A natty figure on the sidelines with a penchant for red vests, Stram was the first coach in pro football to use a moving pocket for the quarterback. He also pioneered a two-tight-end offense and a stack defense, in which the linebackers line up behind the defensive linemen rather than between them. In the 1960's, he brought in his Kansas City players monthly during the offseason, the start of minicamps.

 

Stram coached in the old American Football League for 10 years. He led the Dallas Texans to the 1962 championship and their successors, the Kansas City Chiefs, to the 1966 and 1969 titles.

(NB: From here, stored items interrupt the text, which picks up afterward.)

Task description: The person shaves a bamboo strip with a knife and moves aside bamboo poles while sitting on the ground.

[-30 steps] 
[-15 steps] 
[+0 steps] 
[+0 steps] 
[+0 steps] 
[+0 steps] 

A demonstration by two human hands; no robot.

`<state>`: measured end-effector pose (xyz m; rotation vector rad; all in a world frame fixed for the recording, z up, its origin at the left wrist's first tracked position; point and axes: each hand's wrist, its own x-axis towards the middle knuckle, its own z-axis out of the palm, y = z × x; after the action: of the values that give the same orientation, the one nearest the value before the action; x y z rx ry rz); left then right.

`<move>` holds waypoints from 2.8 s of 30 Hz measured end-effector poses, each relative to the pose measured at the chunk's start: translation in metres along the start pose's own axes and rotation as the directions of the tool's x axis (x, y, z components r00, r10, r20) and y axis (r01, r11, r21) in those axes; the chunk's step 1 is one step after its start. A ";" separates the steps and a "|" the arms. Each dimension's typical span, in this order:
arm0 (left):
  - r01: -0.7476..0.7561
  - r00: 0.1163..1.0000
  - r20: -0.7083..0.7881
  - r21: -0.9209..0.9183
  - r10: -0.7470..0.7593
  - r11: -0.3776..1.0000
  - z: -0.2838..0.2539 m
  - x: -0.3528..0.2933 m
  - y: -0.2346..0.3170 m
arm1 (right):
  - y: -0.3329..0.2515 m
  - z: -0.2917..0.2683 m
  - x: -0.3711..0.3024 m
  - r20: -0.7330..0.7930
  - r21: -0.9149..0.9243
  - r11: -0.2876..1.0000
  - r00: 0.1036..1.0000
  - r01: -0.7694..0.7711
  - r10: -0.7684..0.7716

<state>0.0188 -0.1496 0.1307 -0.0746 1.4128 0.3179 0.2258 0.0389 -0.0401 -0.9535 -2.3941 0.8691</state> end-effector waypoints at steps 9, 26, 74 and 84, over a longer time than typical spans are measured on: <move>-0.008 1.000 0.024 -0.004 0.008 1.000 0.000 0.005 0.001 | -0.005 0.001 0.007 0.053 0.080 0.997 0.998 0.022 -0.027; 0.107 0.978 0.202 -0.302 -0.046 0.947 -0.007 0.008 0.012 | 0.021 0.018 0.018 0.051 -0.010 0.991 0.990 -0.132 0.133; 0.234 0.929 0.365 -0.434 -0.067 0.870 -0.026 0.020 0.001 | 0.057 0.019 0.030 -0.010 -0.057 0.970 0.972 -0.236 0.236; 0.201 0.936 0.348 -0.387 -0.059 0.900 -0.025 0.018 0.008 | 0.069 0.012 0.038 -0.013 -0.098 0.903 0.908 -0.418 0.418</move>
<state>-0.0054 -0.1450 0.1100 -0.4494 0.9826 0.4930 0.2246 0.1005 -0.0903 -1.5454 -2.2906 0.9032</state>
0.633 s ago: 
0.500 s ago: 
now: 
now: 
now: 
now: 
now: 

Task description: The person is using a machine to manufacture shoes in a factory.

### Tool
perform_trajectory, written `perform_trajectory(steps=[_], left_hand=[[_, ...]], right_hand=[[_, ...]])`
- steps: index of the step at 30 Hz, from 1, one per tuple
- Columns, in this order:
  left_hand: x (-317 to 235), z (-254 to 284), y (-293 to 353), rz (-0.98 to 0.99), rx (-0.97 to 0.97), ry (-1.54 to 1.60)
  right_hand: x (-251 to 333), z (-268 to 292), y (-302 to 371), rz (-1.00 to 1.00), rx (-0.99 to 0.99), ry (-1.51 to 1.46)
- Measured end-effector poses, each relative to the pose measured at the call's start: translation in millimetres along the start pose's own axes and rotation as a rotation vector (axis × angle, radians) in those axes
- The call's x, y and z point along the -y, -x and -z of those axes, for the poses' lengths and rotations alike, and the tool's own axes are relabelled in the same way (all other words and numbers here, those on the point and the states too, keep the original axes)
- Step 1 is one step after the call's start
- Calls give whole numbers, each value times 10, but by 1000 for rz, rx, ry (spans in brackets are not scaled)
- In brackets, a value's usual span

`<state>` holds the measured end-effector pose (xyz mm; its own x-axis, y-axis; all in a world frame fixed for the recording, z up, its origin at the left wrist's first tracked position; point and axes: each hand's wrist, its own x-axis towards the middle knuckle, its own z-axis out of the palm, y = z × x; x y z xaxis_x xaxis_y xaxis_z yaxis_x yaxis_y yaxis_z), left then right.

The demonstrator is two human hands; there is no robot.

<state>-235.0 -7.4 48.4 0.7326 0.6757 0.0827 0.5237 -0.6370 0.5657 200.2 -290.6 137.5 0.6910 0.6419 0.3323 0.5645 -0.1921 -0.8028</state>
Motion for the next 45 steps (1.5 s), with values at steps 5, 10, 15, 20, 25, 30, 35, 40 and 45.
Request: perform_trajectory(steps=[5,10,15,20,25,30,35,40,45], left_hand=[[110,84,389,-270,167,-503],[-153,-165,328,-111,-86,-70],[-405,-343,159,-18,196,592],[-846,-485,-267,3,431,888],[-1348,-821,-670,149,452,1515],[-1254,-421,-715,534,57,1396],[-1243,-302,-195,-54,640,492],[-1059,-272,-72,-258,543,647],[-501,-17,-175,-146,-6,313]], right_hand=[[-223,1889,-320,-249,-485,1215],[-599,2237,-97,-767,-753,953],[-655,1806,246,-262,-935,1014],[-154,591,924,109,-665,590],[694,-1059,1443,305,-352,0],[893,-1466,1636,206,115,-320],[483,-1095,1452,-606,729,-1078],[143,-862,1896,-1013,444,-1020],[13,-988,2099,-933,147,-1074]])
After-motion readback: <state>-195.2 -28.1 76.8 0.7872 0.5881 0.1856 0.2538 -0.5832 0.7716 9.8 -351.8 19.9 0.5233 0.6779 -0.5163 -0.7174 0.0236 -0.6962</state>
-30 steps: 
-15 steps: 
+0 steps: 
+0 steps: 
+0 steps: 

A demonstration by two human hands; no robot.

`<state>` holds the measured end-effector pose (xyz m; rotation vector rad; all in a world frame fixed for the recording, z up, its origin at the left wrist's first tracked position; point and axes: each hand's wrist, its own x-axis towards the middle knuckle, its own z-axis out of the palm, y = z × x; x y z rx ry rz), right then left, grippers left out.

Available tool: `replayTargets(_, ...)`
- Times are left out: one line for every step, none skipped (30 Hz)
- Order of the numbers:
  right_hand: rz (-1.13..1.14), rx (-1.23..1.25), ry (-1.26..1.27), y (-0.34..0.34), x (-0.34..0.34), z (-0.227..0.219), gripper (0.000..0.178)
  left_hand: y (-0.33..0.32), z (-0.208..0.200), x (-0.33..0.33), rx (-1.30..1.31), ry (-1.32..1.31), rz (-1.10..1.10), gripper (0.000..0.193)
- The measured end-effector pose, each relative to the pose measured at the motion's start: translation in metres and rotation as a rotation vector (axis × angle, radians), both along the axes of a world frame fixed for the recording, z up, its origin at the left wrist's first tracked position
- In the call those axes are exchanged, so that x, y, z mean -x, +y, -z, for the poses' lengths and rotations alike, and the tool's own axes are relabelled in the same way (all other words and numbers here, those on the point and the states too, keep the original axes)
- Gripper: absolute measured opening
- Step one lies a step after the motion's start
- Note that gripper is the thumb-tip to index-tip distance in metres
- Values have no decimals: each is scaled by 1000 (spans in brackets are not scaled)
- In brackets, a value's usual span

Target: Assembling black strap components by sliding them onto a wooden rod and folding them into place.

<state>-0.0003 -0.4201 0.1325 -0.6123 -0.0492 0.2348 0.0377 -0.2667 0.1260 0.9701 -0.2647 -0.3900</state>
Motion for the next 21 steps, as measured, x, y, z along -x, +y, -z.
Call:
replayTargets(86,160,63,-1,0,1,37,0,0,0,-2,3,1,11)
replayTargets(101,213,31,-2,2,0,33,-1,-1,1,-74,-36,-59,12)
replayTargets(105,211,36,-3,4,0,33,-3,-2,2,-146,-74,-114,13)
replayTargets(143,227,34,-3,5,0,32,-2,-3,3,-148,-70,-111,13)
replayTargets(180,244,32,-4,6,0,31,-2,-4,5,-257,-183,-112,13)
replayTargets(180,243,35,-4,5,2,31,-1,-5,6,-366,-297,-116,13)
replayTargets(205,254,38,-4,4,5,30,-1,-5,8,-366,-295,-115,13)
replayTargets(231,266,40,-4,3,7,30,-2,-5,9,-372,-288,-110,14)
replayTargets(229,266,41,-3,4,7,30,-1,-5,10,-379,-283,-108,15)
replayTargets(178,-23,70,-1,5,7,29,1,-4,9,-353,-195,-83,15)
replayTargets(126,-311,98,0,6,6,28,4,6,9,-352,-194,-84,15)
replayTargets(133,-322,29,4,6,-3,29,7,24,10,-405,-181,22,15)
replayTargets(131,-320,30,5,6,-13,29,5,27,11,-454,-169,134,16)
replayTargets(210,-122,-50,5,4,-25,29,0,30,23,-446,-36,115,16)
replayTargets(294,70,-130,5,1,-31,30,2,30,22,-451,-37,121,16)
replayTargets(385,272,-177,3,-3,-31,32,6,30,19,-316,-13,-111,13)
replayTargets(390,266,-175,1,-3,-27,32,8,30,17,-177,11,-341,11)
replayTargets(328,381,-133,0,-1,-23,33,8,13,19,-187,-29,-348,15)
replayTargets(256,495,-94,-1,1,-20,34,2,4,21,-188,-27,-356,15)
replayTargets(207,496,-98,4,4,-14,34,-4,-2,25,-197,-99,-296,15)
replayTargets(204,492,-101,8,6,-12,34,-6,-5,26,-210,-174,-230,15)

When the A.F.L. merged with the National Football League, he became an N.F.L. head coach for 15 years (1960-74) with the Chiefs and two with the New Orleans Saints (1976-77).

 

Stram's Chiefs were overwhelmed by Vince Lombardi's Green Bay Packers, 35-10, in Super Bowl I but they defeated the Minnesota Vikings, 23-7, in Super Bowl IV.

 

At 5 feet 7 inches and 195 pounds, Stram was a round man with a round face. He once had a four-closet wardrobe with 25 to 30 suits, 15 sports jackets, 22 pairs of shoes and numerous fancy red vests. An animated coach, he wore a microphone at the request of NFL Films in Super Bowl IV. Among his comments that day was one that captured his tendency toward malaprops - "Let's matriculate the ball down the field."

 

He was not a modest man, but he made it clear who was primarily responsible for his career regular-season record of 131-97-10.

 

"You can't win unless you have good people with great attitude," he once said. "They are the ones who won the games. I didn't win any games. You never saw a coach make a tackle anywhere. My philosophy was to get the best players and then try to do something new with them."

 

Henry Louis Stram was born in Chicago on Jan. 3, 1923, and was raised there and in Gary, Ind. His Polish-born father, Henry Wilczek, wrestled professionally as Stram and changed the family name. The son played halfback at Purdue University, and after college he was an assistant coach at Purdue, Southern Methodist, Notre Dame and Miami.

 

One of his players at Southern Methodist was a backup named Lamar Hunt, who later owned the A.F.L.'s Dallas Texans and hired Stram as head coach. In 1963, the Texans moved to Kansas City and became the Chiefs, and the team thrived with future Hall of Fame players like Len Dawson, Buck Buchanan, Willie Lanier, Bobby Bell and Jan Stenerud.

 

"He was a great salesman," Dawson once said of Stram. "He could sell the players on what they were doing and the fans on what they were doing."

 

Stram was elected to the Pro Football Hall of Fame in 2003.

 

In addition to his son Dale, of Mandeville, La., Stram is survived by his wife, Phyllis, of Covington; his sons Henry Raymond and Gary, both of New York City, and Stu, of Kansas City, Mo.; his daughters Mary Nell Stauffer, of Kansas City, and Julia Stram, of New York City; a sister, Dolly Berry, of Gary, and three grandchildren.

 

For years after Stram last coached, he was a football analyst on television and radio. At 70, he said, "When I have the urge to get back to coaching, I lie down and wait until it passes." But at 80, the urge remained.

 

"I'd like to be coaching again," he said. "If somebody asked me, I'd be back in a minute."